YOUR TASK: Your copy should match the listing below word for word, with no images in it.

DATA BLOCK:
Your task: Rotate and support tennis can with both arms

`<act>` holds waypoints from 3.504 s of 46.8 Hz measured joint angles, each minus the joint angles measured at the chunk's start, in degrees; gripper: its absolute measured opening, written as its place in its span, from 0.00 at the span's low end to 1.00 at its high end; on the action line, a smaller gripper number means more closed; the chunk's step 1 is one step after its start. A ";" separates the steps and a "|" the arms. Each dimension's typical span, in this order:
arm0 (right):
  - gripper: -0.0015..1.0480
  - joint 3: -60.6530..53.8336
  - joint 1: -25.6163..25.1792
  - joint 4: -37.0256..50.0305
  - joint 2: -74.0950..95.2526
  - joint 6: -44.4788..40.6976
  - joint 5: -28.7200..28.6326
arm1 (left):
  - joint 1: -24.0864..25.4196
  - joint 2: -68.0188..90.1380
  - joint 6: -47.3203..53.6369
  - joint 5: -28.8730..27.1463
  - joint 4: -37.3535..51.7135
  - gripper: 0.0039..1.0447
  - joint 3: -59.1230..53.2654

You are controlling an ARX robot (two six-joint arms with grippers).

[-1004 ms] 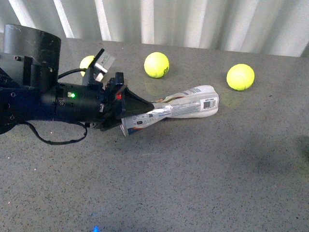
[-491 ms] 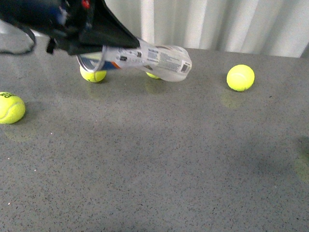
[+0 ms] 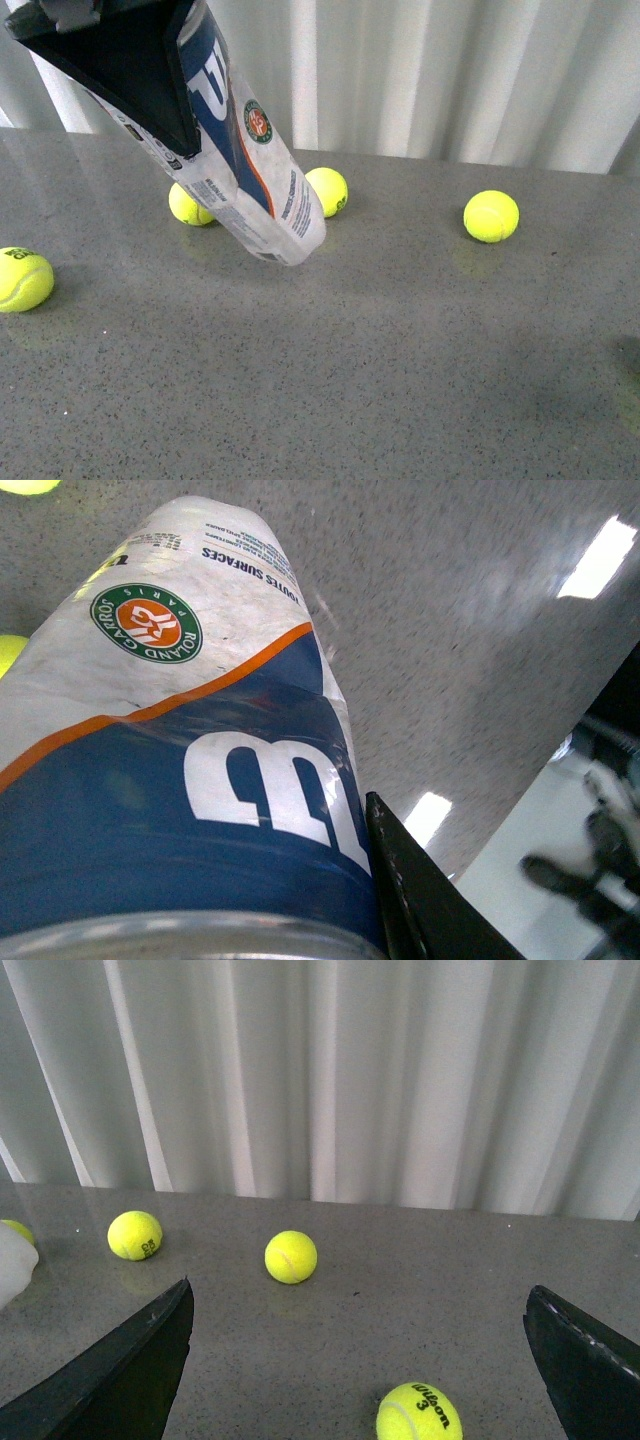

RESULT OF THE EXERCISE:
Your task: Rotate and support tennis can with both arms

`<act>` holds waypoints from 3.504 s of 46.8 Hz measured joint angles, each minus the joint angles measured at the chunk's start, in degrees; gripper: its absolute measured opening, written as its place in its span, from 0.00 at the span's low end to 1.00 at its high end; on the action line, a smaller gripper number means more closed; the chunk's step 1 is one step after its start. A ";" separates the steps and a "|" the arms. Each dimension's typical span, in this order:
arm0 (right):
  - gripper: -0.0015..1.0480
  - joint 3: -60.6530..53.8336
  - joint 1: -25.6163..25.1792
  - joint 4: -37.0256..50.0305
  - joint 2: -74.0950..95.2526
  - joint 6: -44.4788..40.6976
  - joint 5: -28.7200..28.6326
arm1 (left):
  - joint 1: -24.0864..25.4196
  - joint 2: -68.0188..90.1380
  - joint 6: -47.3203..53.6369
  - joint 5: -28.8730..27.1463
  - joint 4: -37.3535..51.7135
  - gripper: 0.0039..1.0447
  - joint 3: -59.1230..53.2654

You are controlling an ARX robot (two six-joint arms with grippers).

[-1004 ms] 
[-491 ms] 
[+0 ms] 

This exercise is now fully answered.